(Description of the task)
Using the data below, return every line that holds the word "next".
- Opening Delimiter -
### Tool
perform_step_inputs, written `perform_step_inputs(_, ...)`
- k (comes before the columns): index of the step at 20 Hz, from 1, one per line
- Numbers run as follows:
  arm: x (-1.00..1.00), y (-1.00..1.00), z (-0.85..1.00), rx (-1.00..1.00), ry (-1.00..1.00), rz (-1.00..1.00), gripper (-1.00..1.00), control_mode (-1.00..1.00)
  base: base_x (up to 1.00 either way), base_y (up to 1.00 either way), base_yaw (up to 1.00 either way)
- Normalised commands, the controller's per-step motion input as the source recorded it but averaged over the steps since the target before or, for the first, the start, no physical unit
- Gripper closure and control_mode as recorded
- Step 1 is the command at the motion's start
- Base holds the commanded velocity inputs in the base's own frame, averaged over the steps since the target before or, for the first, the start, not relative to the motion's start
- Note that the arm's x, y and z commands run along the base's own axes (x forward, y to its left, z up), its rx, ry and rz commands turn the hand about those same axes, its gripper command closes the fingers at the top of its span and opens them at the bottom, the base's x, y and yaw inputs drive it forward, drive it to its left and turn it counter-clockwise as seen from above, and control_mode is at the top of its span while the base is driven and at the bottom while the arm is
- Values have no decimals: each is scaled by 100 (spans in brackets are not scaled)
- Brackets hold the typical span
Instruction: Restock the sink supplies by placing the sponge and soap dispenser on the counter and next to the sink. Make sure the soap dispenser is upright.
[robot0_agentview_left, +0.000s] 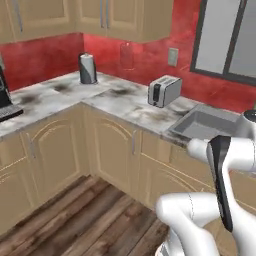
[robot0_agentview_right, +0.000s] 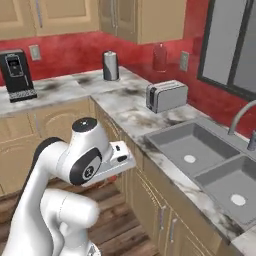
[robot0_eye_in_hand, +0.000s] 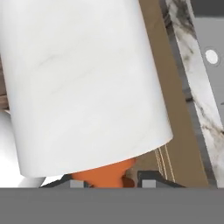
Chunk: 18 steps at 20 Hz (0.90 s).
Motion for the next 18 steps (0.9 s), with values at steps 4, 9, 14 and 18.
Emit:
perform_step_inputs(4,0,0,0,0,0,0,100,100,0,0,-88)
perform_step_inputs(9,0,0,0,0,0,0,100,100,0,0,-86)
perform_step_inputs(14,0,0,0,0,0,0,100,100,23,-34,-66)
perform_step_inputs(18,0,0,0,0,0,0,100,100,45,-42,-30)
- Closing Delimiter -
(Answer box)
Instruction: Restock the sink supplies by placing the sponge and soap dispenser on the counter and next to the sink. Make sure the soap dispenser is upright.
Motion for the next 18 steps (0.9 s), with values at steps 4, 9, 14 and 18.

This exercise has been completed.